Stored dataset items:
====================

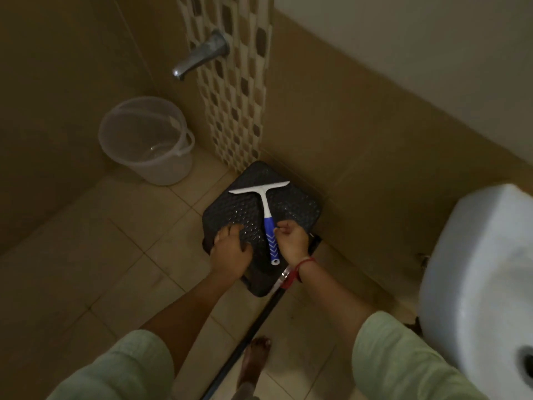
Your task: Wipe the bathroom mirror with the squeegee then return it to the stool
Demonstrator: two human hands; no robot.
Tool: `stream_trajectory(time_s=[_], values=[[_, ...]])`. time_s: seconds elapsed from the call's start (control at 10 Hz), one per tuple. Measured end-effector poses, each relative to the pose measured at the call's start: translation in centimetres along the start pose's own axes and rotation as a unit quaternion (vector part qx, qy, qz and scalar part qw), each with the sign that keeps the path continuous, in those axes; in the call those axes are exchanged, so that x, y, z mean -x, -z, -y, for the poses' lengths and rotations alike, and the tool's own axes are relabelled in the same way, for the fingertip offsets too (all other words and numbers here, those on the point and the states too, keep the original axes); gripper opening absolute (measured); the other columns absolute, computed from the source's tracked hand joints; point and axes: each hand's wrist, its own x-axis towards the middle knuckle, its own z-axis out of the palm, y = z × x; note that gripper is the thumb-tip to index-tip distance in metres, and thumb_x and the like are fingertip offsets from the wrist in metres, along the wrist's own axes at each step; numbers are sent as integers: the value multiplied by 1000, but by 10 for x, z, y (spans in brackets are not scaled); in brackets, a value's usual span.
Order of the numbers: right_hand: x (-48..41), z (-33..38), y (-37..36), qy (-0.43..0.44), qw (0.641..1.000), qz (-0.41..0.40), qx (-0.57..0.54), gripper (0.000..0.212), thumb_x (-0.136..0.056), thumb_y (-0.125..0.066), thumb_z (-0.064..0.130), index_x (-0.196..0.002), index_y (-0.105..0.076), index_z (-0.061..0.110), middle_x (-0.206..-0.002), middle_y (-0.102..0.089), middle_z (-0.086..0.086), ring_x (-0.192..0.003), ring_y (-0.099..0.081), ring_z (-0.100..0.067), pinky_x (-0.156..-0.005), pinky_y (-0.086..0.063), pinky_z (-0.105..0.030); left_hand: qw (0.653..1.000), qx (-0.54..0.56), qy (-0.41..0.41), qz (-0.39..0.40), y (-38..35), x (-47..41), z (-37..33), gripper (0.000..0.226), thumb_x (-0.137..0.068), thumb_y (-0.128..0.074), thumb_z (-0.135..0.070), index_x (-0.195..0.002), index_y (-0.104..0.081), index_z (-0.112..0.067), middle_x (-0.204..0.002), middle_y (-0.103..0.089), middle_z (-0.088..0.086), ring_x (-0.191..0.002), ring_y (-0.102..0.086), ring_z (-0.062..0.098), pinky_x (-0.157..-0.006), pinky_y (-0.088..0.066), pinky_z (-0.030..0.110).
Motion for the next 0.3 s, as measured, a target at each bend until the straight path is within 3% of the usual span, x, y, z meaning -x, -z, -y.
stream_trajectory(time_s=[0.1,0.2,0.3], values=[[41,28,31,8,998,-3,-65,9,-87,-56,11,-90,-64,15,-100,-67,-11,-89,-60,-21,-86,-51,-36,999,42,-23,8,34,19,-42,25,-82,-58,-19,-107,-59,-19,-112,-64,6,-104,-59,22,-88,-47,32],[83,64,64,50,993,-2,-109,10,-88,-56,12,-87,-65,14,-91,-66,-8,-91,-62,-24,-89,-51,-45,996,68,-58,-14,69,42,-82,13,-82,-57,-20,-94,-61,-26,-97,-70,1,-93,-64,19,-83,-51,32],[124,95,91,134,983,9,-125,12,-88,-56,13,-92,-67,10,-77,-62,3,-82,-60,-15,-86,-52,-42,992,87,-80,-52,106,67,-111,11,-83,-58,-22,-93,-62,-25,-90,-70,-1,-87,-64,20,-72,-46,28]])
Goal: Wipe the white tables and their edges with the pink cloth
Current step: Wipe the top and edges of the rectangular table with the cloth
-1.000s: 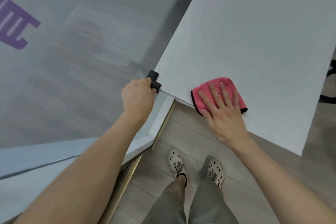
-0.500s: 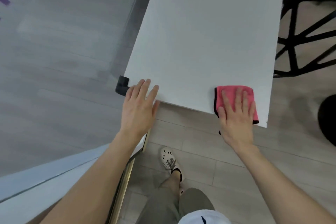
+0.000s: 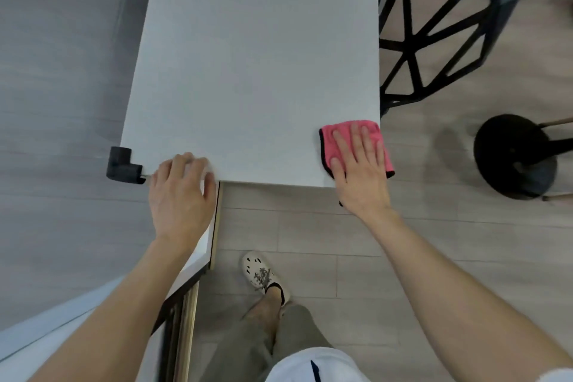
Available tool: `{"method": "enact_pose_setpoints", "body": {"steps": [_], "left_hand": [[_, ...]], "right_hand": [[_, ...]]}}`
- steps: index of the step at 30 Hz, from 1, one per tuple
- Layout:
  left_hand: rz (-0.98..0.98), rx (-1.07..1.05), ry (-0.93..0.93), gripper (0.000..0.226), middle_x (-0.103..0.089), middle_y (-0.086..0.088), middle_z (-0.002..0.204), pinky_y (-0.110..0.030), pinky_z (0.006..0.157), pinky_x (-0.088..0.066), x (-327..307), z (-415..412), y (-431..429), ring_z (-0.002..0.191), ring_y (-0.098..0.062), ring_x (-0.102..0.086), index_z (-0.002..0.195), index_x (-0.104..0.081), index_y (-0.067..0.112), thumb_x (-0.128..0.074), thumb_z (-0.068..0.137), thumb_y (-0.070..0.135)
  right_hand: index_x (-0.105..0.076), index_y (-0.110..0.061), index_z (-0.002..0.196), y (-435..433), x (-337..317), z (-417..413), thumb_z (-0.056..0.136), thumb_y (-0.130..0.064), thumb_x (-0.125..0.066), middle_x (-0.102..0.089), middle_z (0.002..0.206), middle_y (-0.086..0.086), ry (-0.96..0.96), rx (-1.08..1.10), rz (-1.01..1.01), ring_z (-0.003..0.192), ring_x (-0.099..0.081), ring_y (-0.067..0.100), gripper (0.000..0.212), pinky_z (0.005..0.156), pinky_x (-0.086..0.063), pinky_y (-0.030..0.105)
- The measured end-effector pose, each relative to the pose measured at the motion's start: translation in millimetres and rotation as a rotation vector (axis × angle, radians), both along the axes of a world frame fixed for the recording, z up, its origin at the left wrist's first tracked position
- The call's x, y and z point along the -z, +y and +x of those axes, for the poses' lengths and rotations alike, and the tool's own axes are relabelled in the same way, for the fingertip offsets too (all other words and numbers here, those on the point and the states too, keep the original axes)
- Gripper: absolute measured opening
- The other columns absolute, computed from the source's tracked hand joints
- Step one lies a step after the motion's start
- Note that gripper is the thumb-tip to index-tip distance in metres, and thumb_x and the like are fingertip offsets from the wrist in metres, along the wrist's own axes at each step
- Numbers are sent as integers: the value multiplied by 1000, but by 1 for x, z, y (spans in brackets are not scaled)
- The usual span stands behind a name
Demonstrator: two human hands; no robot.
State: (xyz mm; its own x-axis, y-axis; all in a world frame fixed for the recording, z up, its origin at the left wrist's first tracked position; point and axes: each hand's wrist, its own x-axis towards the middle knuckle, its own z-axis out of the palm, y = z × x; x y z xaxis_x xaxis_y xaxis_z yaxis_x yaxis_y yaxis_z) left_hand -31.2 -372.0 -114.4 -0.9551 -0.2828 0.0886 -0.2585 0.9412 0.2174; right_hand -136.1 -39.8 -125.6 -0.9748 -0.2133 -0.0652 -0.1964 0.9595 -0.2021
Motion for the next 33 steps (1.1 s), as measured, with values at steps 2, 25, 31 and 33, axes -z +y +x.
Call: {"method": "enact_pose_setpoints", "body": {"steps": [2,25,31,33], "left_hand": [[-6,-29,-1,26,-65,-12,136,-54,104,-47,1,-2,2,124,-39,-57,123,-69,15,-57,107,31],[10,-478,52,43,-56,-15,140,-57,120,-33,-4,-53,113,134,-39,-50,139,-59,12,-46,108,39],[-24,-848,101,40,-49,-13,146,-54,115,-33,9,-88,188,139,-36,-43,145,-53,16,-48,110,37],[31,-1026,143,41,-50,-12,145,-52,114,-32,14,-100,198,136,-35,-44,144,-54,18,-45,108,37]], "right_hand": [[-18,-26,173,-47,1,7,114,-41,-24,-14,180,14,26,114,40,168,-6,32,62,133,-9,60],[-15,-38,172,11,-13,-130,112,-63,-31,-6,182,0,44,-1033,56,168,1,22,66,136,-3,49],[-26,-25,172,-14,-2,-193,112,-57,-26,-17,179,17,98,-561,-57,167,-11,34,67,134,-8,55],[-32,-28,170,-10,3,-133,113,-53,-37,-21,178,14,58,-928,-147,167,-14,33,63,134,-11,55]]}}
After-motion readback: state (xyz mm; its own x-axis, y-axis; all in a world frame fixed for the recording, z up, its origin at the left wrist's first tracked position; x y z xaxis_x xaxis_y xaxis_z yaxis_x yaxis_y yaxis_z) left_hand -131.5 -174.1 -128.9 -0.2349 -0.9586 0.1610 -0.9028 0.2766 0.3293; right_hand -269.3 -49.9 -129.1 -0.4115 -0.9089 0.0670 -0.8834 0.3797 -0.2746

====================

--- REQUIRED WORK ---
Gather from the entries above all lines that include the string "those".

--- EXERCISE OUTPUT ---
Tool: `stream_trajectory(time_s=[_], values=[[_, ...]])`. time_s: seconds elapsed from the call's start (control at 10 Hz), one per tuple. Measured end-effector poses, each relative to the pose measured at the call's start: translation in centimetres along the start pose's own axes and rotation as a unit quaternion (vector part qx, qy, qz and scalar part qw), each with the sign that keeps the path continuous, in those axes; in the call those axes are exchanged, so that x, y, z mean -x, -z, -y, for the poses' lengths and rotations alike, and the tool's own axes are relabelled in the same way, for the fingertip offsets too (all other words and numbers here, those on the point and the states too, keep the original axes); gripper opening absolute (measured); the other columns absolute, computed from the source's tracked hand joints; point and axes: each hand's wrist, its own x-axis towards the middle knuckle, its own z-axis out of the palm, y = z × x; note that gripper is the thumb-tip to index-tip distance in metres, and thumb_x and the like are fingertip offsets from the wrist in metres, along the wrist's own axes at each step; numbers are sent as integers: the value multiplied by 1000, but by 10 for x, z, y (spans in brackets are not scaled); in brackets, a value's usual span.
- The call's x, y and z point along the -z, +y and +x of those axes, for the poses' lengths and rotations alike, and the tool's own axes are relabelled in the same way, for the fingertip offsets too (all other words and numbers here, those on the point and the states too, keep the original axes)

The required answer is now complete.